[Data block — start]

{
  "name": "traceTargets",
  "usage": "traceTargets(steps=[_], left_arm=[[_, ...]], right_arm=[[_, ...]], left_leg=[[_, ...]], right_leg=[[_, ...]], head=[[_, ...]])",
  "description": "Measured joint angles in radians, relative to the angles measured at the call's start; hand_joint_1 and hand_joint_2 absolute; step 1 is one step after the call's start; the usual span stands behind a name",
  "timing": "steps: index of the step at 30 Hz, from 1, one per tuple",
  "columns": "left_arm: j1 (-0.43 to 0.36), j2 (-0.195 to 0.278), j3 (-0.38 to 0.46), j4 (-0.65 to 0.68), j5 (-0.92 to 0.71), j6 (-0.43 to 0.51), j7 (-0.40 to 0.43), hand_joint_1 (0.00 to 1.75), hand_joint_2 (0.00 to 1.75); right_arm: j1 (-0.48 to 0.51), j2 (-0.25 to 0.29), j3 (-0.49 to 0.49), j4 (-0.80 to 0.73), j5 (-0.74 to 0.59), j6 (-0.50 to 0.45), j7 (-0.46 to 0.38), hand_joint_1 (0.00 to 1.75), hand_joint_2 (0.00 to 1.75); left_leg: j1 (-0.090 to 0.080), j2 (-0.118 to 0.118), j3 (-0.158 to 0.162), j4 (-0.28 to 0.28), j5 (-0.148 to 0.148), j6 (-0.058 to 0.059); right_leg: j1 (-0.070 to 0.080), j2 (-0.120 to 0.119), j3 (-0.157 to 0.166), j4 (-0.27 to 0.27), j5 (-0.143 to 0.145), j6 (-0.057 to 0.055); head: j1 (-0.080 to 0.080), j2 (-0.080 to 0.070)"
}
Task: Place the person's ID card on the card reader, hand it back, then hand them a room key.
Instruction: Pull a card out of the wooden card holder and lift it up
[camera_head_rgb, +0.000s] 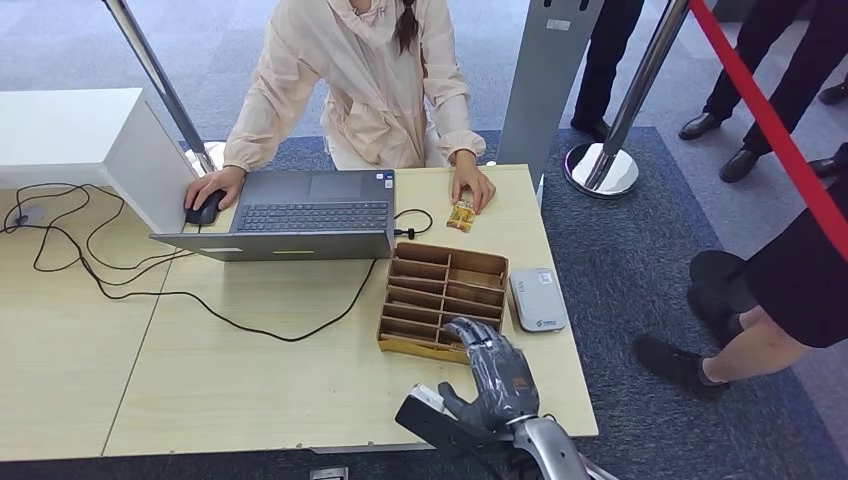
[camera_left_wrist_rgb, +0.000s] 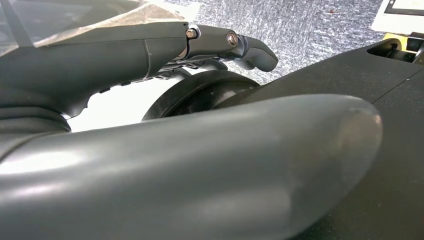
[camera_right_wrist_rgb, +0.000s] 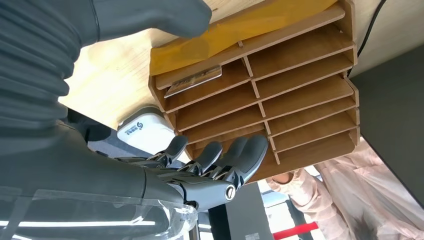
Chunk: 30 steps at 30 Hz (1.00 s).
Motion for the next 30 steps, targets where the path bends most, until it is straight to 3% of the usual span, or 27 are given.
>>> traceTargets(steps=[13,30], left_arm=[[-0.002,0.0,-0.009,0.0,0.0,-0.007,0.0,0.0,0.0],[-0.001,0.0,-0.013,0.0,0.027,-0.009,0.005,0.0,0.0]], right_arm=[[-0.018,0.017,0.029,0.036,0.024,0.001,-0.011,0.41,1.75],[-0.027,0.058,0.048,0.107,0.136,-0.09,-0.025,0.6,1.75]], left_leg=[[0.0,0.0,0.0,0.0,0.0,0.0],[0.0,0.0,0.0,0.0,0.0,0.0]], right_leg=[[0.0,0.0,0.0,0.0,0.0,0.0],[0.0,0.0,0.0,0.0,0.0,0.0]], head=[[0.0,0.0],[0.0,0.0]])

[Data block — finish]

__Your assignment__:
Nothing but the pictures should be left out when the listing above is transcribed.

__Reply to the task__:
{
  "name": "traceTargets",
  "usage": "traceTargets(steps=[_], left_arm=[[_, ...]], right_arm=[[_, ...]], left_leg=[[_, ...]], right_leg=[[_, ...]], head=[[_, ...]])",
  "description": "Measured joint angles in radians, relative to the angles measured at the call's start; hand_joint_1 and hand_joint_2 absolute; step 1 is one step after the call's start; the usual span stands behind a name",
  "timing": "steps: index of the step at 30 Hz, from 1, one per tuple",
  "columns": "left_arm: j1 (-0.43 to 0.36), j2 (-0.195 to 0.278), j3 (-0.38 to 0.46), j4 (-0.65 to 0.68), j5 (-0.92 to 0.71), j6 (-0.43 to 0.51), j7 (-0.40 to 0.43), hand_joint_1 (0.00 to 1.75), hand_joint_2 (0.00 to 1.75); right_arm: j1 (-0.48 to 0.51), j2 (-0.25 to 0.29), j3 (-0.49 to 0.49), j4 (-0.80 to 0.73), j5 (-0.74 to 0.59), j6 (-0.50 to 0.45), j7 (-0.46 to 0.38), hand_joint_1 (0.00 to 1.75), hand_joint_2 (0.00 to 1.75); left_leg: j1 (-0.090 to 0.080), j2 (-0.118 to 0.118), j3 (-0.158 to 0.162), j4 (-0.28 to 0.28), j5 (-0.148 to 0.148), j6 (-0.058 to 0.059); right_leg: j1 (-0.070 to 0.080), j2 (-0.120 to 0.119), j3 (-0.157 to 0.166), j4 (-0.27 to 0.27), j5 (-0.143 to 0.145), j6 (-0.057 to 0.055); head: j1 (-0.080 to 0.080), j2 (-0.080 to 0.070)"
}
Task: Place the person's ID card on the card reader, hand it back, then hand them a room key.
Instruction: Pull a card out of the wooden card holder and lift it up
[camera_head_rgb, +0.000s] 
[camera_left_wrist_rgb, +0.000s] 
[camera_right_wrist_rgb, +0.000s] 
Chunk: 30 steps at 30 Hz (1.00 s).
Motion for the next 30 steps, targets where the path bends most, until it is straight to 3% of the usual span, or 27 are given.
>>> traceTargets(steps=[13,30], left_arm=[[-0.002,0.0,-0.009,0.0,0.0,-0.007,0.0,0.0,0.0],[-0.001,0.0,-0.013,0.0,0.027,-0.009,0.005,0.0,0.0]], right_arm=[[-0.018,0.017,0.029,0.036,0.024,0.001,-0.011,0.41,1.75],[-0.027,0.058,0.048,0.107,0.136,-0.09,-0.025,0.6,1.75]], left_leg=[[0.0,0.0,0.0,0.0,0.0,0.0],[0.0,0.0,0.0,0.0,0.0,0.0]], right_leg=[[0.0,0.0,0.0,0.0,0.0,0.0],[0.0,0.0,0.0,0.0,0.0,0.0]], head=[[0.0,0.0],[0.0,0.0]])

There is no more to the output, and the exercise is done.